Schwartz, says Albom, told him he had an obligation to use his platform for good. "He said, 'You've been given a voice that you need to use for more than just aggrandizing yourself,'" says Albom. Thus his 10 charities and his five No. 1 best-sellers since Morrie, all concerned with similar Big Life Questions. (The Magic Strings of Frankie Presto, his sixth post-Morrie book, came out Nov. 10.)
Tuesdays With Morrie with Hank Azaria and Jack Lemmon.
Everett
In the novel Five People You Meet in Heaven, an everyman named Eddie dies in a freak accident at the carnival where he's worked for decades, and when he goes up to heaven, he meets five people whose lives he affected in ways he never realized. In For One More Day, a washed-up ex–baseball player decides he's going to kill himself, but then he encounters his dead mother and gets to spend one more day on earth with her. In The First Phone Call From Heaven, residents of a small town in Michigan start receiving calls from their dead friends and relatives.
The Magic Strings of Frankie Presto is about a now-dead musician in the vein of Frankie Avalon meets Elvis Presley, whose fable-like life story is told through the omniscient narrator named...Music. It's probably his most ambitious book — for one thing, it's more than twice the length of most of them, clocking in at 489 pages, and for another, it features a wide-ranging cast of characters, including oral histories about the made-up Presto from real musicians like Wynton Marsalis, Mat Kearney, Darlene Love, John Pizzarelli, and Ingrid Michaelson, all of whom worked with him on an accompanying soundtrack of covers and original songs in the style of the fictional Presto. "I really love the whole 'Is he real, is he not real' thing, like intertwining him into these true stories," says Michaelson, who recorded a song called "Our Secret" for the album. "It's like Forrest Gump but with music. That's kind of how Mitch explained it to me in the beginning."

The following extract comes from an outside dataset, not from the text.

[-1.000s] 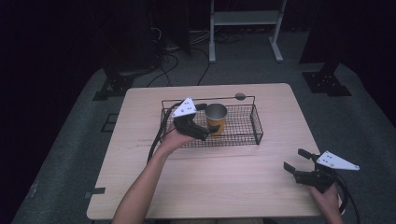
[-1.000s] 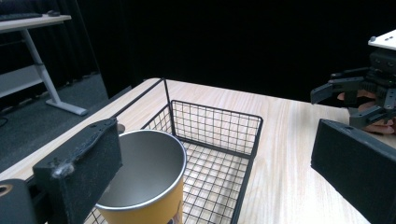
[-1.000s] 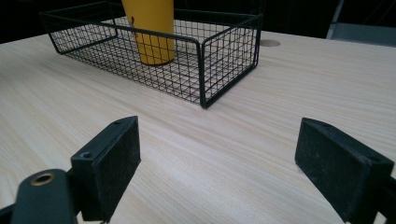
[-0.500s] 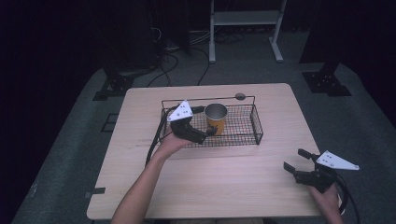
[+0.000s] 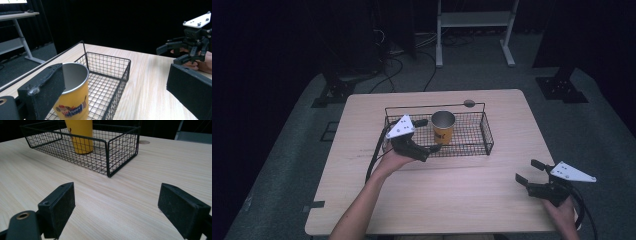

With Wynton Marsalis and wife Janine
Courtesy Mitch Albom
Albom's books bring to mind the 1974 Harry Chapin song "Cat's in the Cradle," the song about a father who is too busy with work to spend time with his son, and so his son grows up and in turn starts to ignore his father, and his father realizes, too late, that this is learned behavior, and that you can't get back that time you spent in the office when you should have been spending time with your loved ones.
That theme is present in all of his books; take this exchange between the baseball player and his mother in For One More Day: "I wish we'd done this before, Mom, you know?" "You mean before I died?" My voice went timid. "Yeah." "I was here." "I know." "You were busy."
Or this exchange from The Time Keeper: "There is a reason God limits our days." "Why?" "To make each one precious."
Simple messages, simply delivered: "I don't think character first or plot point first," Albom tells me. "I tend to think big theme." For Five People You Meet in Heaven, he says, "I just kind of concocted this whole world out of the theme that everybody affects somebody." For Frankie Presto, Albom says, he was influenced by his time playing music starting in high school. "It was in my head, that the relationships you have in a band are paralleled by the relationships you have in your life. And somewhere in my head popped this sentence: 'Everybody joins a band in this life.' And that became a theme."
Everybody affects somebody. Everybody joins a band in this life. These are not complicated themes — they're basically just infinite variations on It's a Wonderful Life — and so it's not surprising that in certain circles Albom has become a cultural touchstone himself, shorthand for a book or movie that is sentimental, possibly emotionally manipulative, and definitely oversimplified if not cliché.